Alignment Module#

Spectral alignment and warping transformers.

Both Warping and RawWarping support parallel processing via the n_jobs parameter. Use n_jobs=-1 to utilize all available CPU cores.

Warping (Binned Spectra)#

class maldiamrkit.alignment.Warping(peak_detector=None, reference='median', method=AlignmentMethod.shift, n_segments=5, max_shift=50, dtw_radius=10, smooth_sigma=2.0, lowess_frac=0.3, lowess_it=3, min_reference_peaks=5, n_jobs=1)[source]#

Bases: BaseEstimator, TransformerMixin

Align MALDI-TOF spectra to a reference using different strategies.

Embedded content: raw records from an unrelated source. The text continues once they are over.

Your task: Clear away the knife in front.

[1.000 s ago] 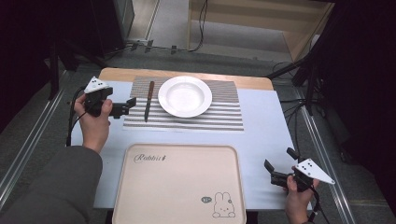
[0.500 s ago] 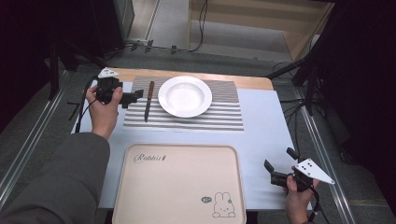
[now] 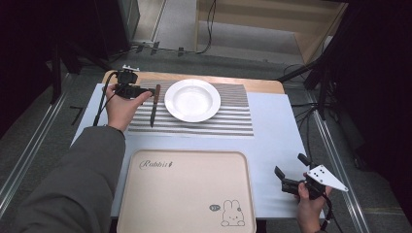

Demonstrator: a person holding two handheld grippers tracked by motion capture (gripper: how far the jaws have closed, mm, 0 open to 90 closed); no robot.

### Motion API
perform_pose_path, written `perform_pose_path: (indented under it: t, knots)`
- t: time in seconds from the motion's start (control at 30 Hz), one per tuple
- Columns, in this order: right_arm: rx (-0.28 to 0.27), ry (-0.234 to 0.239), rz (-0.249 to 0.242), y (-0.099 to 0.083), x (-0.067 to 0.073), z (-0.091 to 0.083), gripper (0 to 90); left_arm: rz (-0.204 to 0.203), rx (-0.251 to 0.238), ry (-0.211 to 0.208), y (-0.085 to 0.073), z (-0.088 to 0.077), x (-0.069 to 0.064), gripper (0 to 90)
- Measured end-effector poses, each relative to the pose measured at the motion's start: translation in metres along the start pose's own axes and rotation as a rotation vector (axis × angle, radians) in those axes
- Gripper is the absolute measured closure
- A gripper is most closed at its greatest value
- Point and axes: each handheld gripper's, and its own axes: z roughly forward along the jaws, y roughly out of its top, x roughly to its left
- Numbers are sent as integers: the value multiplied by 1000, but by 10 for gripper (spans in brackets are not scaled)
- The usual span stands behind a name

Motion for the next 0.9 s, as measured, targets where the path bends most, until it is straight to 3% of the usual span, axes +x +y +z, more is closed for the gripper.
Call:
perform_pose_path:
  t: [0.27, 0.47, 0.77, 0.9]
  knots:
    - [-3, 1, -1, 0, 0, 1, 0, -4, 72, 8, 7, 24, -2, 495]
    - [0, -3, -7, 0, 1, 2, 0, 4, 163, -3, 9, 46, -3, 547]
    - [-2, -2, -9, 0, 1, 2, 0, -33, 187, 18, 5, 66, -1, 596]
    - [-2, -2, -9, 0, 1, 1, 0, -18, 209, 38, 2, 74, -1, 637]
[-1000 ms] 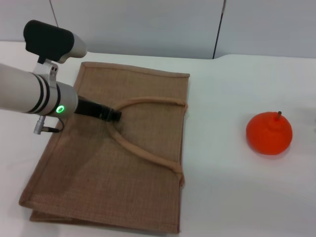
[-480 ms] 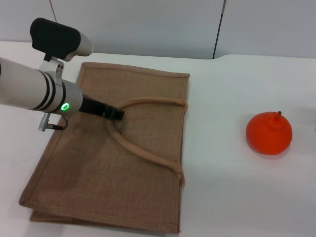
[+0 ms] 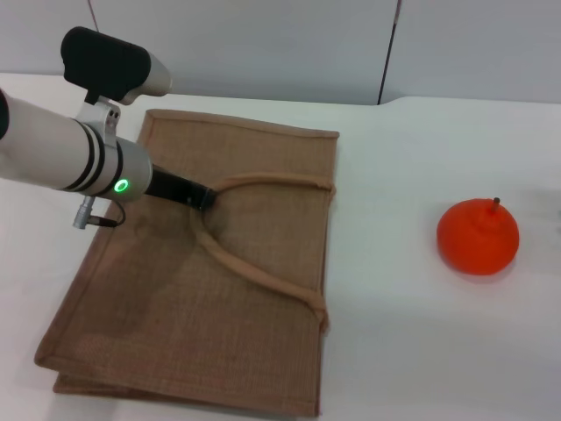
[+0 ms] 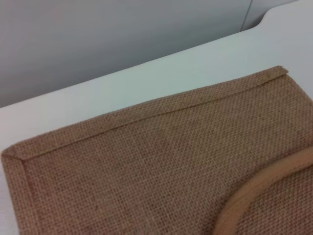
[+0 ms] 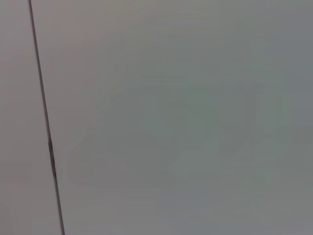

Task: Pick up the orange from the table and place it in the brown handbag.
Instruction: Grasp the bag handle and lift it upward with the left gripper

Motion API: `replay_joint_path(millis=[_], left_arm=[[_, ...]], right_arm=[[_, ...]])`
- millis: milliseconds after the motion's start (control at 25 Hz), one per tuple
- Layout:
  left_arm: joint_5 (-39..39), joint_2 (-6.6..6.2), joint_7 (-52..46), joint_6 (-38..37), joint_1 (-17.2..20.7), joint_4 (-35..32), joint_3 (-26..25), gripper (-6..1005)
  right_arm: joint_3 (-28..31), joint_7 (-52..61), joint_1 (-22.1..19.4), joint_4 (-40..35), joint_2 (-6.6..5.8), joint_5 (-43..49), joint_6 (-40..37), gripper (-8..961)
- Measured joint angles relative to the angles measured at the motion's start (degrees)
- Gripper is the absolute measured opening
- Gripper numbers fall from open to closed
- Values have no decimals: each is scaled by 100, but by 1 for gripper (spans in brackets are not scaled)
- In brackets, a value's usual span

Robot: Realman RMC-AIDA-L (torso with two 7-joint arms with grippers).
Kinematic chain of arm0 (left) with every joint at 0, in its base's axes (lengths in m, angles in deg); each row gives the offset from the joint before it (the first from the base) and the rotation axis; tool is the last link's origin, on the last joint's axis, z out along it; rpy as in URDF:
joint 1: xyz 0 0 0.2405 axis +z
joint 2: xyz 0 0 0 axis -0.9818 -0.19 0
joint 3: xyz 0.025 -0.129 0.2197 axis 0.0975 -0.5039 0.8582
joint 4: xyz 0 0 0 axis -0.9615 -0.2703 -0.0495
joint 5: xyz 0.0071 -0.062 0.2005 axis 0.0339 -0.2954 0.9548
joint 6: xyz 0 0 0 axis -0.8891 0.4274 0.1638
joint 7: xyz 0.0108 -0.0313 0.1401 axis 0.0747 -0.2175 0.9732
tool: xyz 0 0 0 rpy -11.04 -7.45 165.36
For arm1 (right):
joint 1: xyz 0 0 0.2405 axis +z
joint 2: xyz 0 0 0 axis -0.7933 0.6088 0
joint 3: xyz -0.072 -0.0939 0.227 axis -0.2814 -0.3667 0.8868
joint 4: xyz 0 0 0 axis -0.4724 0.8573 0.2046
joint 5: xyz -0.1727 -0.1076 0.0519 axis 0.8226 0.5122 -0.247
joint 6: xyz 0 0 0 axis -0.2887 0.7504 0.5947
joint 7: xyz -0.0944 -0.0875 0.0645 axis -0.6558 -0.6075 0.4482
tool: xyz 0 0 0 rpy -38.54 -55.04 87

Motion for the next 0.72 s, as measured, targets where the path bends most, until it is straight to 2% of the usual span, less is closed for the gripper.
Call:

Supports multiple alignment methods for correcting mass calibration drift in binned spectra.

Parameters:
  • peak_detector (MaldiPeakDetector, optional) – Peak detector used to find peaks in spectra. If None, a default detector is created with binary=True and prominence=1e-5.

  • reference (str or int, default="median") – How to choose the reference spectrum: - “median” : median spectrum across all samples - int : use that row index as reference

  • method (str, default="shift") – Alignment method: - “shift” : global median shift - “linear” : least-squares linear transform - “piecewise” : local median shifts across segments - “dtw” : dynamic time warping - “quadratic” : quadratic polynomial fit on matched peak pairs - “cubic” : cubic polynomial fit on matched peak pairs - “lowess” : LOWESS (Cleveland 1979) non-linear warping

  • n_segments (int, default=5) – Number of segments for piecewise warping.

  • max_shift (int, default=50) – Max allowed shift in bins (used as fallback for shift / linear / polynomial / LOWESS methods when too few peaks match).

  • dtw_radius (int, default=10) – Radius constraint for DTW to limit warping path search space.

  • smooth_sigma (float, default=2.0) – Gaussian smoothing parameter for piecewise segment shifts.

  • lowess_frac (float, default=0.3) – LOWESS smoothing bandwidth (fraction of matched peaks used for each local fit). Applies when method="lowess".

  • lowess_it (int, default=3) – Number of LOWESS robustness iterations. Applies when method="lowess".

  • min_reference_peaks (int, default=5) – Minimum number of peaks expected in reference for quality check.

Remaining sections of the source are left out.